▶ Assigned task
Please determine the number of lines in the material below that contain the word "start", and state it alone.

▶ Dataset content
^^^^^^^^^^^^^^^^
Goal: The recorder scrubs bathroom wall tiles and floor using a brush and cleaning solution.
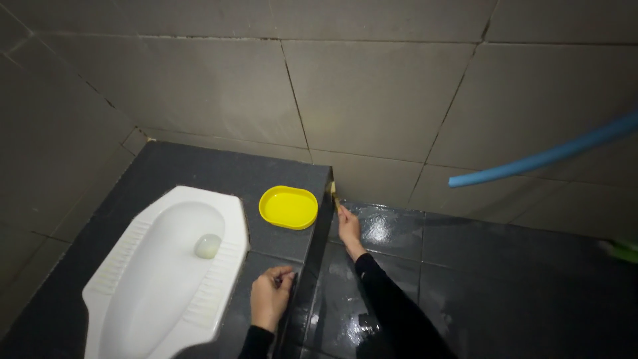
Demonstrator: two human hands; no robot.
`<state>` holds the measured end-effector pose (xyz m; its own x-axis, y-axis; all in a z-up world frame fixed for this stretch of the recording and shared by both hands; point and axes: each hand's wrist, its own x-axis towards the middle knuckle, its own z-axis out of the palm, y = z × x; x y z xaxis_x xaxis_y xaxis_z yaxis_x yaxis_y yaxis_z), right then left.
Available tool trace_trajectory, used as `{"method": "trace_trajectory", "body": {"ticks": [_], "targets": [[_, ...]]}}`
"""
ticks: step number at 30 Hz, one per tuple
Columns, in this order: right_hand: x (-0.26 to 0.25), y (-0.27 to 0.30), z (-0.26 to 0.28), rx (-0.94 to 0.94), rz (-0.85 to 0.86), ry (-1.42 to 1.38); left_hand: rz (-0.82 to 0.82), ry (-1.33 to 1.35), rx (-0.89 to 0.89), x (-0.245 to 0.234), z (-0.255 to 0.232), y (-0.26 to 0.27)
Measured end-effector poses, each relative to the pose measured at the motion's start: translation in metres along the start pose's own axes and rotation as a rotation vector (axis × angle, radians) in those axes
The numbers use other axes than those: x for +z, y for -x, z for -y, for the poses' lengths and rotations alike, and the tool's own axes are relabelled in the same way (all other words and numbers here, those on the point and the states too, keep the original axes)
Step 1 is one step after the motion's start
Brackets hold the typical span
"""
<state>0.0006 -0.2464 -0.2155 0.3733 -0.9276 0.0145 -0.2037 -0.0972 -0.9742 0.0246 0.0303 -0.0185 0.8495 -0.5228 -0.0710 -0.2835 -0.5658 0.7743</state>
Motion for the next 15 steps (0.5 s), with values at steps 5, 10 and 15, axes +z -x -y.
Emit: {"method": "trace_trajectory", "body": {"ticks": [5,10,15], "targets": [[-0.008,0.008,0.048,-0.209,-0.088,-0.071,-0.002,-0.006,0.013,0.004,0.001,-0.004],[-0.001,0.024,-0.014,-0.157,0.005,-0.014,0.01,0.034,0.0,-0.004,-0.015,-0.006],[-0.025,0.078,-0.028,-0.156,0.13,-0.168,0.014,0.084,0.037,0.014,-0.011,0.001]]}}
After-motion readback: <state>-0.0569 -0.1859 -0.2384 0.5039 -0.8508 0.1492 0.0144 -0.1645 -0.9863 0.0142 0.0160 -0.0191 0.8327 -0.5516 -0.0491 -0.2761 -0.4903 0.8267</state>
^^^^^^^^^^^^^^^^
▶ Response box
2